* **What is being asked**: Output nothing but the lines from the first line of the entries to the line with "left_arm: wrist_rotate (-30", inclusive, exactly as they read.

++++++++

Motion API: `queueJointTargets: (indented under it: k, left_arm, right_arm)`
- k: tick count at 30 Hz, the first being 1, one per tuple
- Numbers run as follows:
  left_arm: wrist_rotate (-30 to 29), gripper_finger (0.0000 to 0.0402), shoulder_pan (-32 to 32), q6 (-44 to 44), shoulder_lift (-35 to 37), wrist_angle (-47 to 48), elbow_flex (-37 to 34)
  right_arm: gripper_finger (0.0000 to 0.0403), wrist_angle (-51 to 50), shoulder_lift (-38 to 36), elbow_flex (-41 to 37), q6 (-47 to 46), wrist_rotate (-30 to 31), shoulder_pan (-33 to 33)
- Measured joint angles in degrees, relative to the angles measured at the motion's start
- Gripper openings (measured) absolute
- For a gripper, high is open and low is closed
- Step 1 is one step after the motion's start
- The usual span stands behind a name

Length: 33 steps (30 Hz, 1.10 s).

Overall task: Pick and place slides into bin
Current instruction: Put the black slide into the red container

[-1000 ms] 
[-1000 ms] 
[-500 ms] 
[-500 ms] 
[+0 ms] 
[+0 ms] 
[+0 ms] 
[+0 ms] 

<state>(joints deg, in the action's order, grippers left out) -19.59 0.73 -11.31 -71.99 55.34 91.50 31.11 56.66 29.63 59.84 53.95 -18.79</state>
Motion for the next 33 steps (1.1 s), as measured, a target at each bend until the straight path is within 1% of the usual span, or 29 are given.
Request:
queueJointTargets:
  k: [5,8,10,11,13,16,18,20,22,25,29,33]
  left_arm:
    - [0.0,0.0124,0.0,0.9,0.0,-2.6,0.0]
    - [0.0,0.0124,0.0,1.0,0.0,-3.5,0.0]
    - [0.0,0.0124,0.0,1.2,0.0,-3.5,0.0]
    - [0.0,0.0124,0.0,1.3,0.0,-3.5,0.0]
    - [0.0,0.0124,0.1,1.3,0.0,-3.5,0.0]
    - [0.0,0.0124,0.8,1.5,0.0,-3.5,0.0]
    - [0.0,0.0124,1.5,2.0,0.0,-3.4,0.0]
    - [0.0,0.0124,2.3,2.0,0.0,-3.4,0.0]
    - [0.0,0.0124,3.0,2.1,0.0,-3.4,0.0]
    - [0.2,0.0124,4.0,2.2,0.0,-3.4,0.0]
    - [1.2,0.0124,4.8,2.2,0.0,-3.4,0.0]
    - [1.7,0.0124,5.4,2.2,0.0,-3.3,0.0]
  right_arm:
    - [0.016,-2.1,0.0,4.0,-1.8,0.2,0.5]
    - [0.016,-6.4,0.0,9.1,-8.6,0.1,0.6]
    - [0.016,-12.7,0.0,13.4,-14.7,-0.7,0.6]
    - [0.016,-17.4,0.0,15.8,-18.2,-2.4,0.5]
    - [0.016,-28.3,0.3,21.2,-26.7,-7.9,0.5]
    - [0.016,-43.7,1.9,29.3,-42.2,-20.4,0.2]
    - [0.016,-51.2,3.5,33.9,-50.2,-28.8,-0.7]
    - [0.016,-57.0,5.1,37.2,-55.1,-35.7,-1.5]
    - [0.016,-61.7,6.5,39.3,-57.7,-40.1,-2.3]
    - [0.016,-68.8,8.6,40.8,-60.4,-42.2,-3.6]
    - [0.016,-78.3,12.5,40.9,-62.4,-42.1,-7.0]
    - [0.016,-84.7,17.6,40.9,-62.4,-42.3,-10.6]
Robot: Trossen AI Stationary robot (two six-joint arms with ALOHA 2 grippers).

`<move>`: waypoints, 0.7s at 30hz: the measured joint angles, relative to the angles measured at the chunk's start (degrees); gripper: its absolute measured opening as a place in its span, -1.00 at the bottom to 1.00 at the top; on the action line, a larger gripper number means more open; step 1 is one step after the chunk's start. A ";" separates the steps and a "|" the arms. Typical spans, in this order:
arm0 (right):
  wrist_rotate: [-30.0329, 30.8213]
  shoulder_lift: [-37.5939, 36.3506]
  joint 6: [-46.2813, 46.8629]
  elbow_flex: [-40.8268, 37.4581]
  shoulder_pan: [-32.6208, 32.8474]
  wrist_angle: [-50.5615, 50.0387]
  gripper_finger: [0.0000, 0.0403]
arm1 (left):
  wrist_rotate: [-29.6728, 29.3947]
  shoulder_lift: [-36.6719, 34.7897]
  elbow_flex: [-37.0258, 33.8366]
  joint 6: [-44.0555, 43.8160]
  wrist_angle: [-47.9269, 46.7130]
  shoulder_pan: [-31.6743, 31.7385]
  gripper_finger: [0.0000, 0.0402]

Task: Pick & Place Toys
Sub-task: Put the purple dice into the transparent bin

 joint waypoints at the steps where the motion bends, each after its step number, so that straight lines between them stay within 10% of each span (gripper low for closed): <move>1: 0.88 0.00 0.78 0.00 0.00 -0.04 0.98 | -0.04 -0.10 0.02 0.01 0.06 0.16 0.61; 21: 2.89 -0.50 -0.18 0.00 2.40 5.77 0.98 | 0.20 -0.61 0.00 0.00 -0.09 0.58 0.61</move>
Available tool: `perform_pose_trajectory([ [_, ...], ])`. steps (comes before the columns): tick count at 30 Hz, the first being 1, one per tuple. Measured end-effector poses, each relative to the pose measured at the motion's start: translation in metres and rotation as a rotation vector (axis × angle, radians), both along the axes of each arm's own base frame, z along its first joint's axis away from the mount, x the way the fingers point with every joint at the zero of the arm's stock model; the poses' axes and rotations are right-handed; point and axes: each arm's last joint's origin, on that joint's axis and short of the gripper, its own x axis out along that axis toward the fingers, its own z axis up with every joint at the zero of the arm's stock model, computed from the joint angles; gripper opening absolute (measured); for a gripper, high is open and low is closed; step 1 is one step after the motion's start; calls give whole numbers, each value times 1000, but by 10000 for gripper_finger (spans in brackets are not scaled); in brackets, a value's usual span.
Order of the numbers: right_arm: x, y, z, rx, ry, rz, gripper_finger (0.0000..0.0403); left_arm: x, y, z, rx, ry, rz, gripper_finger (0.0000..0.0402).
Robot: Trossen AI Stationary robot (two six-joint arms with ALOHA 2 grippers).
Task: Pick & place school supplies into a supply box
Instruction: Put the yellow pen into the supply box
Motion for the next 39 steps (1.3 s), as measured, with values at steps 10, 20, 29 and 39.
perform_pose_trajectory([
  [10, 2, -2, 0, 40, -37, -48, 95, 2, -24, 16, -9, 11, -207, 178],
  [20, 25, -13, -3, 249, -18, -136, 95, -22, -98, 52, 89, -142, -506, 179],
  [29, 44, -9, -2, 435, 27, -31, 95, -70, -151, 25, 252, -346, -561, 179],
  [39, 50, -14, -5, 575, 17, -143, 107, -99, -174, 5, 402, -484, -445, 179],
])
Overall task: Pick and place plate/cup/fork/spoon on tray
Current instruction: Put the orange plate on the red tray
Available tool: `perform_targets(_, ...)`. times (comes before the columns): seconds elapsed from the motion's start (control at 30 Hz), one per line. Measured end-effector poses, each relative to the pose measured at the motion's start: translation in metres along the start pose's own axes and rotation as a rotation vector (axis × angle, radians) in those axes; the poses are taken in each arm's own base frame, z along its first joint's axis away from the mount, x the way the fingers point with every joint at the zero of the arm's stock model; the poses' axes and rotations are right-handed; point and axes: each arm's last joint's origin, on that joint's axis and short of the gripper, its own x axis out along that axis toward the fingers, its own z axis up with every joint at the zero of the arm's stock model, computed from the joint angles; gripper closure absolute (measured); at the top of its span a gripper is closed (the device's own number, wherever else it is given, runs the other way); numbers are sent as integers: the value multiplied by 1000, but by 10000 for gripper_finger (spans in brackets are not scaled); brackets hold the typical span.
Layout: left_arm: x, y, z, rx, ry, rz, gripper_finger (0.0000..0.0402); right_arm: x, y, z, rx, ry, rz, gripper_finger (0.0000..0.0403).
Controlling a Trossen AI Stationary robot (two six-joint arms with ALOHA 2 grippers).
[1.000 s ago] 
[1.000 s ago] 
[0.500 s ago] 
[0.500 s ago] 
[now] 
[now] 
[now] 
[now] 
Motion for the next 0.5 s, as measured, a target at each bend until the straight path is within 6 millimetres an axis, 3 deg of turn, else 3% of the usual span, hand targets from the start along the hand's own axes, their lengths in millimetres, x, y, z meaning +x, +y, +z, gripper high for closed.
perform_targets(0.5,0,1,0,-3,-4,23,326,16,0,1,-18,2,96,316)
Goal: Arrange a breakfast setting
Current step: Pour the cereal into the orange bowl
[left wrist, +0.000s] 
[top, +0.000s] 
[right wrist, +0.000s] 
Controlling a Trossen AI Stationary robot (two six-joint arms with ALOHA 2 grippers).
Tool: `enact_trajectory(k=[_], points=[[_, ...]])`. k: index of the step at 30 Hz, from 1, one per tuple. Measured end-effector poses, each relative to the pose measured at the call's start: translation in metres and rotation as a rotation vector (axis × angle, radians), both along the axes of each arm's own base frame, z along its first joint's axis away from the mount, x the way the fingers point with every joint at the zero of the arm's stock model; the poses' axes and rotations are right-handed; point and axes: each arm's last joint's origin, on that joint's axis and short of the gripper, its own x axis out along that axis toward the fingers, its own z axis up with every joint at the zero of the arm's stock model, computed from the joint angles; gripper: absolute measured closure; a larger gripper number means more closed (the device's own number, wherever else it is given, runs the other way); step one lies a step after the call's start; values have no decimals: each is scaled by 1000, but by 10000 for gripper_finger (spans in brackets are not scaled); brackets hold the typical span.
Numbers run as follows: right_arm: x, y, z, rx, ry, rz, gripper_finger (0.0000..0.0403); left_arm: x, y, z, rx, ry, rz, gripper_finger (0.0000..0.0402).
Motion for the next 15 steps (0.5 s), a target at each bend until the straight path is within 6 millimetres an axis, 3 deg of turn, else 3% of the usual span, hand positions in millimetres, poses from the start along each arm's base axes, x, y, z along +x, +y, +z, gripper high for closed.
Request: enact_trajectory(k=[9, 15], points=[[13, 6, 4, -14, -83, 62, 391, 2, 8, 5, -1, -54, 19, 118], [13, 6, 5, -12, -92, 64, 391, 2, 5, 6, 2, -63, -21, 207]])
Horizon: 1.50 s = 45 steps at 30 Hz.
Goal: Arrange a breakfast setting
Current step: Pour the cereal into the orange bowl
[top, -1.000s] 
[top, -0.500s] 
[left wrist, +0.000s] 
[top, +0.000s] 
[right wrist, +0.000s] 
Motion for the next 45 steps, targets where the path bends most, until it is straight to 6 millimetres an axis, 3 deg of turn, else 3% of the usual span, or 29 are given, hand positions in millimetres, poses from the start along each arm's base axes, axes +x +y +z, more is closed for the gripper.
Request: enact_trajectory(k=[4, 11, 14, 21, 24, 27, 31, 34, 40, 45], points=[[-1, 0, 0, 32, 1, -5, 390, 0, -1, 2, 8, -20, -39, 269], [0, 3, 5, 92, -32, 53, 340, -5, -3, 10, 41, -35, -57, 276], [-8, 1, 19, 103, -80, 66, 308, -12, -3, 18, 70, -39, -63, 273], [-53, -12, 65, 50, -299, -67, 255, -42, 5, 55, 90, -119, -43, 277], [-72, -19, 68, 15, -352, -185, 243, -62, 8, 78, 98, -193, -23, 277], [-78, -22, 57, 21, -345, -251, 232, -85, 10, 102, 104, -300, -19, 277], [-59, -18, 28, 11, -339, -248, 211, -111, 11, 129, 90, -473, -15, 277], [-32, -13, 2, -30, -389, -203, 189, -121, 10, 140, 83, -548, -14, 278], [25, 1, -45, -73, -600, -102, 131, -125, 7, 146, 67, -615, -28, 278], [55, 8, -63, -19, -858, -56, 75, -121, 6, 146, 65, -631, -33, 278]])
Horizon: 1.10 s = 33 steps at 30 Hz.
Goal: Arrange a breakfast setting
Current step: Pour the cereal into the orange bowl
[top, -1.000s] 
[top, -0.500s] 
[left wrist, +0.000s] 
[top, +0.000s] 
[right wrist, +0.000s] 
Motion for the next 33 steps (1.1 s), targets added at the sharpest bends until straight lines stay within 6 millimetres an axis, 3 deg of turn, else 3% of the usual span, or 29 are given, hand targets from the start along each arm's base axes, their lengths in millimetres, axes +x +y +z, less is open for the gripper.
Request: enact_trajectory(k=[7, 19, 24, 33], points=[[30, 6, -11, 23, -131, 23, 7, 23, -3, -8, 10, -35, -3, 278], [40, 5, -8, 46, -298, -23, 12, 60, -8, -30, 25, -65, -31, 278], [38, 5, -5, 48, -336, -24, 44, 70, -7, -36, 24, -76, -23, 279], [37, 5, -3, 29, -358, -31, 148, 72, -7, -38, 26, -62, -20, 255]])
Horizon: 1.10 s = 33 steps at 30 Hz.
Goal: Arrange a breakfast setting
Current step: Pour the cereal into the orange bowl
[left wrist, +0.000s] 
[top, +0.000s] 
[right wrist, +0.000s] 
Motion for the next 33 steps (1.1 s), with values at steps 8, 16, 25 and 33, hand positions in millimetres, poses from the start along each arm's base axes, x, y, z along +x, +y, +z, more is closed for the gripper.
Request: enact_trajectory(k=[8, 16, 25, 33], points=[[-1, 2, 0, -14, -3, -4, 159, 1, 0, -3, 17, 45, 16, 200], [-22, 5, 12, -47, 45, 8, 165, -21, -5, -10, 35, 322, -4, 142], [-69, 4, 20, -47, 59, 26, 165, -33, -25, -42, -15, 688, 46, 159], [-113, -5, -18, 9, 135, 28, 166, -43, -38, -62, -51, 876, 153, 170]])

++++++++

* **Solved exercise**:
Motion API: `queueJointTargets: (indented under it: k, left_arm, right_arm)`
- k: tick count at 30 Hz, the first being 1, one per tuple
- Numbers run as follows:
  left_arm: wrist_rotate (-30 to 29), gripper_finger (0.0000 to 0.0402), shoulder_pan (-32 to 32), q6 (-44 to 44), shoulder_lift (-35 to 37), wrist_angle (-47 to 48), elbow_flex (-37 to 34)

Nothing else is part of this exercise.